Work required: Of all the lines in the material, count those containing the string "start" and write only the resulting number.

Information supplied:

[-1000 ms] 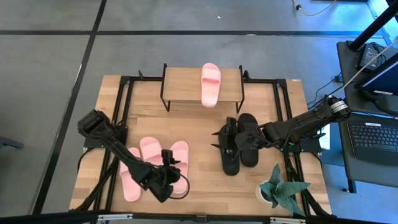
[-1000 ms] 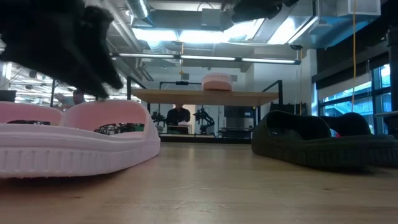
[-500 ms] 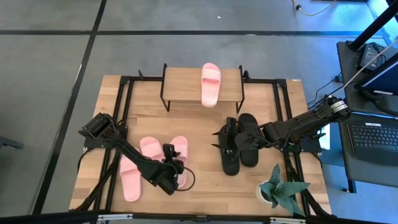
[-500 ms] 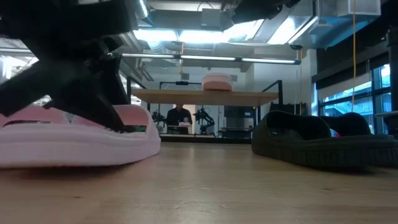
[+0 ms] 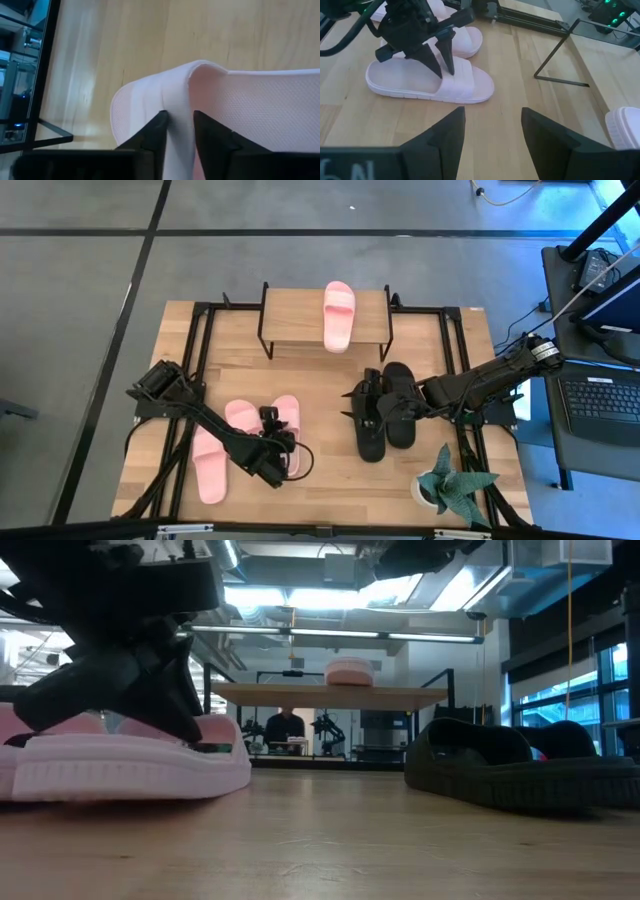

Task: Pick and place slides into the shelf
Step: Put the pink slipper slide on the shelf

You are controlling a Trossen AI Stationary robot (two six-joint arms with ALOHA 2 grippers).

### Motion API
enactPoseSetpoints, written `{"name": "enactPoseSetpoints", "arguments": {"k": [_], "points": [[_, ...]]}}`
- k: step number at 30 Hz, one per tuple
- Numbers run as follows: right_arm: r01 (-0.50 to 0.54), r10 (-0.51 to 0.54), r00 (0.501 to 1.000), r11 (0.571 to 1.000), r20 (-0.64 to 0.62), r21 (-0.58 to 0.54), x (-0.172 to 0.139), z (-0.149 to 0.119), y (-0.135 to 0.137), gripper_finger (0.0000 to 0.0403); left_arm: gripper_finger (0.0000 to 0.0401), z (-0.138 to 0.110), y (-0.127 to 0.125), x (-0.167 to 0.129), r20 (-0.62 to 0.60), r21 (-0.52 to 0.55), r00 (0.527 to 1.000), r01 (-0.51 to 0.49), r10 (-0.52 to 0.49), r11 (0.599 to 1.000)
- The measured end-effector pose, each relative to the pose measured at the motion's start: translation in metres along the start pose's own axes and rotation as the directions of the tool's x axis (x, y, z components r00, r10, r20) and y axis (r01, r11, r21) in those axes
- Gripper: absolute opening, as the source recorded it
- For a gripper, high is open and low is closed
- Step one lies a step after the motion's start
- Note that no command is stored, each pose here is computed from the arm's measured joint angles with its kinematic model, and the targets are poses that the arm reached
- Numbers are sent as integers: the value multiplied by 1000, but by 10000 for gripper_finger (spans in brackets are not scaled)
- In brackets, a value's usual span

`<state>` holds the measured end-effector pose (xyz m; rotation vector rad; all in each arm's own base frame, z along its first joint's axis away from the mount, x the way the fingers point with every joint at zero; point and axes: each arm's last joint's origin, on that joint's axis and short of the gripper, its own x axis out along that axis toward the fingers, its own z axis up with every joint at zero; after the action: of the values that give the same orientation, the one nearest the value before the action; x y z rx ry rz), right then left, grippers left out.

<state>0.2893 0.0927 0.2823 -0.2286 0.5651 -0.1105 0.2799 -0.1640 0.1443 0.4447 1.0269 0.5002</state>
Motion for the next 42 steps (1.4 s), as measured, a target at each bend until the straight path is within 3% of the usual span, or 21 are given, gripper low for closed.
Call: {"name": "enactPoseSetpoints", "arguments": {"k": [8, 17, 25, 30, 35, 39, 42], "points": [[0, 0, 1000, 1000, -1, -2, 0, 0, 0, 196, 11, -1, 1, 0, -4, 8, 1000, -8, 8, 1000], [0, 0, 1000, 1000, -15, -17, 0, -2, 0, 196, 5, 23, 18, -28, -46, 9, 999, 29, -28, 1000], [-3, 1, 1000, 998, -30, -66, -1, -3, 0, 196, 3, 53, 70, -79, 67, 31, 998, -18, 16, 999], [0, -2, 999, 998, -36, -68, -7, -3, -4, 196, 2, 66, 116, -93, 131, 61, 989, -82, 73, 995], [-1, -1, 999, 998, -32, -69, -9, -2, -5, 196, 2, 77, 163, -84, 115, 94, 979, -178, 167, 980], [-1, -2, 999, 997, -44, -75, -9, -4, -5, 196, 2, 82, 197, -63, 56, 121, 958, -285, 280, 951], [-2, -3, 998, 997, -61, -83, -9, -5, -6, 196, 2, 87, 218, -45, 8, 139, 949, -312, 314, 940]]}}
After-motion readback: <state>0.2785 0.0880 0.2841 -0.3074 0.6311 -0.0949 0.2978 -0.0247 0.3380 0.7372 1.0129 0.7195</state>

Answer to the problem: 2